Data provided |
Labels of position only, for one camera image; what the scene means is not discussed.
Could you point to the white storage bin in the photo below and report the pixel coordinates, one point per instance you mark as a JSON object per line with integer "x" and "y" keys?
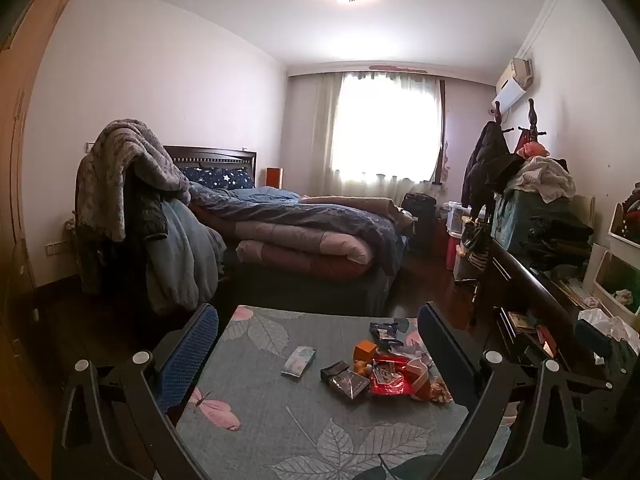
{"x": 617, "y": 280}
{"x": 625, "y": 225}

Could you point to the white air conditioner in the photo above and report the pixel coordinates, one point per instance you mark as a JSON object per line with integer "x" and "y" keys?
{"x": 510, "y": 87}

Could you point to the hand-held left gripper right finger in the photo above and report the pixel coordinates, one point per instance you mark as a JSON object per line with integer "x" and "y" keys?
{"x": 445, "y": 350}

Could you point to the white plastic bag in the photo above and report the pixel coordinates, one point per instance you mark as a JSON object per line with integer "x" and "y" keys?
{"x": 605, "y": 322}

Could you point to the orange patterned wrapper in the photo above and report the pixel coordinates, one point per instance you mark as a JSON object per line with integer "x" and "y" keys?
{"x": 435, "y": 390}

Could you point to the dark blue snack wrapper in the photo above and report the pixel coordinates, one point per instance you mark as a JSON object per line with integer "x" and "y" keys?
{"x": 385, "y": 334}

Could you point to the white cloth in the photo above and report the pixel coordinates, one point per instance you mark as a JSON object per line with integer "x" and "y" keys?
{"x": 545, "y": 177}

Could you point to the black shiny packet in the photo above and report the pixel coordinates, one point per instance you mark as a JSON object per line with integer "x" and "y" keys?
{"x": 350, "y": 386}

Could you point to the red book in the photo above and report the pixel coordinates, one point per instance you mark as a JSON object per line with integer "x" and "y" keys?
{"x": 546, "y": 340}

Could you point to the white curtain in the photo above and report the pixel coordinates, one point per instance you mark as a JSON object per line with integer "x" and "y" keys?
{"x": 380, "y": 125}

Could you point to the blue quilt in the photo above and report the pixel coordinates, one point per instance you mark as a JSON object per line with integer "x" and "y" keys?
{"x": 310, "y": 217}

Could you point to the dark wooden cabinet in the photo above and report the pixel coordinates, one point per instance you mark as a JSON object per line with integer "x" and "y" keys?
{"x": 525, "y": 270}

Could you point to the small orange box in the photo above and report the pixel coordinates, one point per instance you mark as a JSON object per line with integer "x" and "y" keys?
{"x": 365, "y": 351}

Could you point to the grey blanket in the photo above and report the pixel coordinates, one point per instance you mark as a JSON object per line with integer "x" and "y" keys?
{"x": 125, "y": 160}

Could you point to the black handbag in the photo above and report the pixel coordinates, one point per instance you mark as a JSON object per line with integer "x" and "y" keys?
{"x": 474, "y": 240}

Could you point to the blue fleece garment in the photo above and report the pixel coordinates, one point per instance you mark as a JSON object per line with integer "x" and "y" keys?
{"x": 180, "y": 250}

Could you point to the black coat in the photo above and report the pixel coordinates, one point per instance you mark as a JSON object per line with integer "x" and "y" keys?
{"x": 487, "y": 160}

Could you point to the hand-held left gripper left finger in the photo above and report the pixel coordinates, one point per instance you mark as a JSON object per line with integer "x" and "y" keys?
{"x": 187, "y": 350}

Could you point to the wooden coat rack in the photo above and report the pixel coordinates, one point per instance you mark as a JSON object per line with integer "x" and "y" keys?
{"x": 531, "y": 115}

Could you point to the red storage box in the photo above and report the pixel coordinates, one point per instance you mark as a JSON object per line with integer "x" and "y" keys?
{"x": 453, "y": 255}

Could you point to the leaf print tablecloth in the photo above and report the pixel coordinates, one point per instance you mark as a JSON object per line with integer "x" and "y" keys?
{"x": 280, "y": 430}

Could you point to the illustrated magazine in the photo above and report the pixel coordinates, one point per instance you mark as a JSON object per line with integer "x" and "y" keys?
{"x": 521, "y": 320}

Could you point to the star print pillow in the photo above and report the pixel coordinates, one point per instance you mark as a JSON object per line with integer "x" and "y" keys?
{"x": 220, "y": 177}

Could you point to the wooden wardrobe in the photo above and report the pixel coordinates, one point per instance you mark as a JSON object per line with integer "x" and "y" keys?
{"x": 20, "y": 185}

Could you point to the bed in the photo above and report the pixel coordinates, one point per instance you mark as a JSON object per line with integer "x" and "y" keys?
{"x": 300, "y": 290}

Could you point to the orange bedside cabinet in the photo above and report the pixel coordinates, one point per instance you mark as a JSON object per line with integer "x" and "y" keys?
{"x": 274, "y": 178}

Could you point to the red white wrapper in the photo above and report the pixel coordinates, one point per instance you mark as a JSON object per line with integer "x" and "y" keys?
{"x": 417, "y": 370}

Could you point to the dark wooden headboard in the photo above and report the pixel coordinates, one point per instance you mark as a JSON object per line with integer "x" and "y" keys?
{"x": 215, "y": 156}

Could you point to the light blue tissue packet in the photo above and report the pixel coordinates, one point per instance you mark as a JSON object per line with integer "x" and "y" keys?
{"x": 298, "y": 361}

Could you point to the red snack bag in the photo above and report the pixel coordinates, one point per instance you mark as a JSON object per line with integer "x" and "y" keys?
{"x": 390, "y": 377}

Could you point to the black suitcase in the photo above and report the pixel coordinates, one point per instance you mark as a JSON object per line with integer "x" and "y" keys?
{"x": 419, "y": 220}

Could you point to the brown blanket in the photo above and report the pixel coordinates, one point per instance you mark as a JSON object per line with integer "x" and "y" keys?
{"x": 350, "y": 205}

What is needed | All of the material goes into the answer exactly as it stands, except for the pictures.

Response to this task |
Labels of position only, for one camera image; what the scene means is not discussed.
Could you point to the white storage bin in the photo below and report the pixel coordinates, one point per instance you mark as a JSON object per line with integer "x" and "y" keys?
{"x": 617, "y": 280}
{"x": 625, "y": 225}

Could you point to the white air conditioner in the photo above and report the pixel coordinates, one point per instance you mark as a JSON object per line with integer "x" and "y" keys?
{"x": 510, "y": 87}

Could you point to the hand-held left gripper right finger in the photo above and report the pixel coordinates, one point per instance you mark as a JSON object per line with integer "x" and "y" keys?
{"x": 445, "y": 350}

Could you point to the white plastic bag in the photo above and report the pixel coordinates, one point per instance you mark as a JSON object per line with integer "x" and "y" keys?
{"x": 605, "y": 322}

Could you point to the orange patterned wrapper in the photo above and report the pixel coordinates, one point per instance you mark as a JSON object per line with integer "x" and "y" keys?
{"x": 435, "y": 390}

Could you point to the dark blue snack wrapper in the photo above and report the pixel coordinates, one point per instance you mark as a JSON object per line with integer "x" and "y" keys?
{"x": 385, "y": 334}

Could you point to the white cloth in the photo above and report the pixel coordinates, one point per instance you mark as a JSON object per line with integer "x" and "y" keys?
{"x": 545, "y": 177}

Could you point to the black shiny packet in the photo above and report the pixel coordinates, one point per instance you mark as a JSON object per line with integer "x" and "y" keys?
{"x": 350, "y": 386}

Could you point to the red book in the photo above and report the pixel coordinates, one point per instance you mark as a JSON object per line with integer "x" and "y" keys?
{"x": 546, "y": 340}

Could you point to the white curtain in the photo above and report the pixel coordinates, one point per instance you mark as a JSON object per line with integer "x" and "y" keys?
{"x": 380, "y": 125}

Could you point to the blue quilt in the photo above and report the pixel coordinates, one point per instance you mark as a JSON object per line with integer "x" and "y" keys?
{"x": 310, "y": 217}

Could you point to the dark wooden cabinet in the photo above and report the pixel coordinates, one point per instance you mark as a JSON object per line with integer "x" and "y" keys?
{"x": 525, "y": 270}

Could you point to the small orange box in the photo above and report the pixel coordinates, one point per instance you mark as a JSON object per line with integer "x" and "y" keys?
{"x": 365, "y": 351}

Could you point to the grey blanket in the photo above and report the pixel coordinates, one point per instance you mark as a JSON object per line with integer "x" and "y" keys?
{"x": 125, "y": 160}

Could you point to the black handbag in the photo above and report the pixel coordinates, one point per instance you mark as a JSON object per line with integer "x" and "y" keys?
{"x": 474, "y": 240}

Could you point to the blue fleece garment in the photo above and report the pixel coordinates, one point per instance you mark as a JSON object per line with integer "x" and "y" keys?
{"x": 180, "y": 250}

Could you point to the black coat in the photo above and report the pixel coordinates, one point per instance you mark as a JSON object per line with integer "x" and "y" keys?
{"x": 487, "y": 160}

Could you point to the hand-held left gripper left finger in the photo above and report the pixel coordinates, one point per instance you mark as a JSON object per line with integer "x" and "y" keys?
{"x": 187, "y": 350}

Could you point to the wooden coat rack in the photo above and report the pixel coordinates, one point per instance you mark as a JSON object per line with integer "x" and "y" keys?
{"x": 531, "y": 115}

Could you point to the red storage box in the photo above and report the pixel coordinates, one point per instance you mark as a JSON object per line with integer "x" and "y" keys?
{"x": 453, "y": 255}

Could you point to the leaf print tablecloth in the photo above and report the pixel coordinates, one point per instance you mark as a JSON object per line with integer "x" and "y" keys?
{"x": 280, "y": 430}

Could you point to the illustrated magazine in the photo above and report the pixel coordinates, one point per instance you mark as a JSON object per line with integer "x" and "y" keys?
{"x": 521, "y": 320}

Could you point to the star print pillow in the photo above and report the pixel coordinates, one point per instance you mark as a JSON object per line with integer "x" and "y" keys?
{"x": 220, "y": 177}

Could you point to the wooden wardrobe in the photo above and report the pixel coordinates, one point per instance you mark as a JSON object per line with integer "x" and "y" keys?
{"x": 20, "y": 185}

Could you point to the bed in the photo above and report the pixel coordinates, one point per instance you mark as a JSON object per line with integer "x" and "y" keys?
{"x": 300, "y": 290}

Could you point to the orange bedside cabinet in the photo above and report the pixel coordinates, one point per instance you mark as a JSON object per line with integer "x" and "y" keys?
{"x": 274, "y": 178}

Could you point to the red white wrapper in the photo above and report the pixel coordinates, one point per instance you mark as a JSON object per line with integer "x" and "y" keys?
{"x": 417, "y": 370}

Could you point to the dark wooden headboard in the photo above and report the pixel coordinates, one point per instance you mark as a JSON object per line with integer "x" and "y" keys?
{"x": 215, "y": 156}

Could you point to the light blue tissue packet in the photo above and report the pixel coordinates, one point per instance you mark as a JSON object per line with integer "x" and "y" keys?
{"x": 298, "y": 361}

Could you point to the red snack bag in the photo above and report the pixel coordinates, one point per instance you mark as a JSON object per line with integer "x" and "y" keys?
{"x": 390, "y": 377}

Could you point to the black suitcase in the photo above and report the pixel coordinates, one point per instance you mark as a JSON object per line with integer "x" and "y" keys?
{"x": 419, "y": 220}

Could you point to the brown blanket in the photo above and report the pixel coordinates, one point per instance you mark as a JSON object per line with integer "x" and "y" keys?
{"x": 350, "y": 205}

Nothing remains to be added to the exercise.